#### The problem:
The listing below holds a line with "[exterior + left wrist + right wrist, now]" and a later line with "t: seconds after". Write out those two lines and every line between them, exactly, and nothing else.

------------------------------------

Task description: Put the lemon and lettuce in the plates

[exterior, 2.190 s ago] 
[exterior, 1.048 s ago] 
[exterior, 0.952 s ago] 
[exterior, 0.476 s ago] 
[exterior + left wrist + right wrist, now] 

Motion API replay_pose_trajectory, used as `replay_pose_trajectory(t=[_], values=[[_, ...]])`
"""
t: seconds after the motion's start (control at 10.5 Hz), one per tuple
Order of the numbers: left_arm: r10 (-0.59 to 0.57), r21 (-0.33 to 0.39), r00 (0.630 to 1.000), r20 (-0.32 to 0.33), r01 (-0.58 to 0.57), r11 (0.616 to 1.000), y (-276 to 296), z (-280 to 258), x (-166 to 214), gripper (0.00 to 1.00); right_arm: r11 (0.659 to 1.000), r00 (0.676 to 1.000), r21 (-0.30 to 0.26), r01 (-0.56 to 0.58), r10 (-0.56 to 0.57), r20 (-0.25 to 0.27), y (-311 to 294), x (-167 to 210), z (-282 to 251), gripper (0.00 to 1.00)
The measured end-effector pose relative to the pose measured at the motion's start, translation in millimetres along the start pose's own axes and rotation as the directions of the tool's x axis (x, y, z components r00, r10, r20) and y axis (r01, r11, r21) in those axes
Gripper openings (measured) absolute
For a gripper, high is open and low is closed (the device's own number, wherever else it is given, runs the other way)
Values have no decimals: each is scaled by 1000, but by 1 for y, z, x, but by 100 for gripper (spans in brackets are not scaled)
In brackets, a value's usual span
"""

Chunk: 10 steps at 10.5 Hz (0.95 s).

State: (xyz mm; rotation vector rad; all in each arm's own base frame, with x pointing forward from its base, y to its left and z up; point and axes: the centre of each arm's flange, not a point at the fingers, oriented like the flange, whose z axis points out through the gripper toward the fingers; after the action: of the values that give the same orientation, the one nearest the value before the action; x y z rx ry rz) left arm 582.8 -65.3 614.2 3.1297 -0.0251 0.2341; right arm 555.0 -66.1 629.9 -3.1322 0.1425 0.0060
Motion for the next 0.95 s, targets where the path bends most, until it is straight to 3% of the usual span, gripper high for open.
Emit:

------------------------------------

#### Expected answer:
[exterior + left wrist + right wrist, now] 

Motion API replay_pose_trajectory, used as `replay_pose_trajectory(t=[_], values=[[_, ...]])`
"""
t: seconds after the motion's start (control at 10.5 Hz), one per tuple

The given output is the complete response.